I would like to define this behavior in the documentation somewhere, but didn't find a good place to put it.

Both req.ttl and req.grace are initialized to -1, which is why this change does not break everything. But setting req.ttl/grace to -1s in VCL ends up setting them to 0s, as these two req attributes have extra logic in their respective definitions:

REQ_VAR_L(ttl, d_ttl, VCL_DURATION, if (!(arg>0.0)) arg = 0;)
REQ_VAR_R(ttl, d_ttl, VCL_DURATION)
REQ_VAR_L(grace, d_grace, VCL_DURATION, if (!(arg>0.0)) arg = 0;)
REQ_VAR_R(grace, d_grace, VCL_DURATION)

Since this commit effectively prevents VCL writers from "clearing" req.ttl by setting it to 0s, maybe we should consider allowing users to clear req.ttl/grace by setting them to -1s?

@dridi
Copy link
Member

dridi commented Jan 18, 2024

Since this commit effectively prevents VCL writers from "clearing" req.ttl by setting it to 0s, maybe we should consider allowing users to clear req.ttl/grace by setting them to -1s?

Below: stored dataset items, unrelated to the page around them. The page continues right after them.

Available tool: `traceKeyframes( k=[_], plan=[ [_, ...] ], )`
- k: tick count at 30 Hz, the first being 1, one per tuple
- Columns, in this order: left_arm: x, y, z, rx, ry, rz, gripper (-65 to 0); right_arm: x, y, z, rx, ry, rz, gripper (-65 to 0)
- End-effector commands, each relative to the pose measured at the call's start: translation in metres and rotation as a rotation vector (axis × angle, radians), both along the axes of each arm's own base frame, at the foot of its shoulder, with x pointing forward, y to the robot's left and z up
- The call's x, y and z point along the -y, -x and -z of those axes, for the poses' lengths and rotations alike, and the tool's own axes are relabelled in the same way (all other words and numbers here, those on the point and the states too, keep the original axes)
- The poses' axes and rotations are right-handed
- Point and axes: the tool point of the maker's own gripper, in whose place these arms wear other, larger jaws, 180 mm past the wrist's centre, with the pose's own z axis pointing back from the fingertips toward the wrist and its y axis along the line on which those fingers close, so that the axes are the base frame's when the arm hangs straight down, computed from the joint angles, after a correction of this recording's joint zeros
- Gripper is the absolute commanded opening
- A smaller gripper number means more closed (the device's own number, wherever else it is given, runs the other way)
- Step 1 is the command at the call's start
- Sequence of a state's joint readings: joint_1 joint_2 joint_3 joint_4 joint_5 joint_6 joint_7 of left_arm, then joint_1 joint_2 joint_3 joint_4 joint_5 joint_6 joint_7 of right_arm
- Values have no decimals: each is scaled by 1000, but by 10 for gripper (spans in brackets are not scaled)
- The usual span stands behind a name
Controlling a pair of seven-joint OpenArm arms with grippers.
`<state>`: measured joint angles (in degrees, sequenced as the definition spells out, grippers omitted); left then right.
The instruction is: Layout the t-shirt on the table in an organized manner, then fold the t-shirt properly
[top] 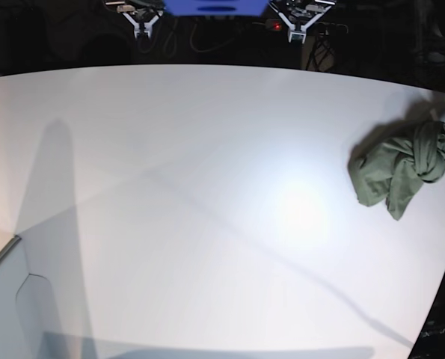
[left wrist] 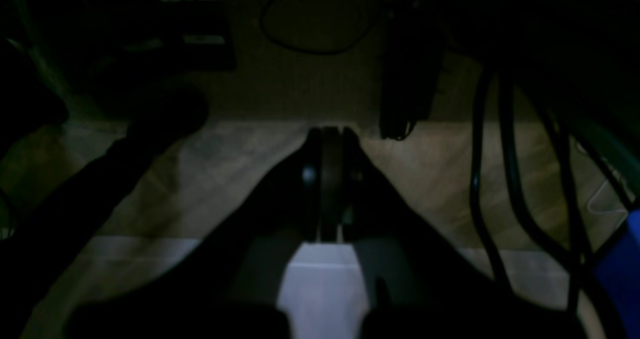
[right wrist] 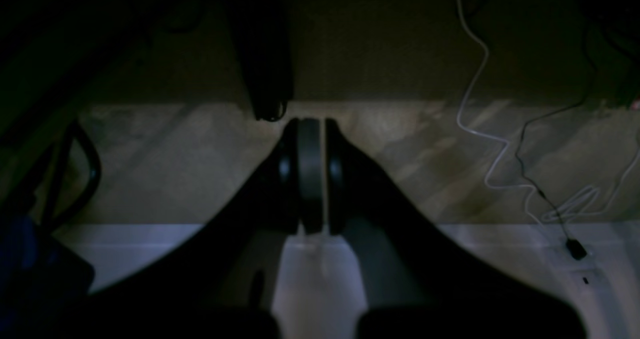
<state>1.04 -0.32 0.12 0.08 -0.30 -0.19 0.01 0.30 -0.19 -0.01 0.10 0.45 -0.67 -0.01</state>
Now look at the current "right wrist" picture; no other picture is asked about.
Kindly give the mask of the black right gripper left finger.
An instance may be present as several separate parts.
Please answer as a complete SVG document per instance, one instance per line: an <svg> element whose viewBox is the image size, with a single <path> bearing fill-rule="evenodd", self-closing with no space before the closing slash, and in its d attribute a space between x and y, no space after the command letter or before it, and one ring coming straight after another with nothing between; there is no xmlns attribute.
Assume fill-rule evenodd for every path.
<svg viewBox="0 0 640 339"><path fill-rule="evenodd" d="M203 228L157 261L90 296L75 311L77 339L278 339L261 307L267 270L252 270L239 305L217 304L257 234L322 230L321 125L293 119L265 160Z"/></svg>

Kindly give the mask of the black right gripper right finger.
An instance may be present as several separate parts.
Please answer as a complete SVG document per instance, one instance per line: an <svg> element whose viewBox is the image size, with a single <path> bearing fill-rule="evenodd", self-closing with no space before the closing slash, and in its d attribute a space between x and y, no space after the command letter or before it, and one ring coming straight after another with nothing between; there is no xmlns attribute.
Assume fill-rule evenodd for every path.
<svg viewBox="0 0 640 339"><path fill-rule="evenodd" d="M326 120L329 230L354 250L357 339L585 339L576 310L479 259L414 207Z"/></svg>

Maybe this is for the best? What about this instead?

unset req.ttl;
unset req.grace;

@nigoroll
Copy link
Member

My take: Integrate Dridis suggestion and update the docs, then it's a good improvement!

@dridi
Copy link
Member

dridi commented Jan 25, 2024

A thought occurred to me, shouldn't we use NAN when req.{ttl,grace} are unset?

@hermunn
Copy link
Member

hermunn commented Jan 31, 2024

The problem with this PR is that it does not do what the title says. In the event of a waiting list, and there is a queue of clients waiting for an object, a newly inserted object will be "fresh", even if the "waiting list clients" all have req.ttl = 0s; and req.grace = 0s;, so these clients will get hits on the inserted object (the one which the clients on the waiting list were waiting for). This should be documented in a test case. Of course, this might be desired or undesired for the user, which is a problem.

The question is if we should special case the situation req.ttl = 0s; and req.grace = 0s; to mean I don't want a hit, grace or not, but do go on the waiting list if there is a busy object, and do grab the stale_oc if you find somthing. I don't like the idea of adding a new symbol for this behavior, in the way we have hash_always_miss and hash_ignore_busy, but it might be the "most correct" solution.

@dridi
Copy link
Member

dridi commented Jan 31, 2024

I think it would be more accurate to say "consider all objects stale when req.ttl = 0s".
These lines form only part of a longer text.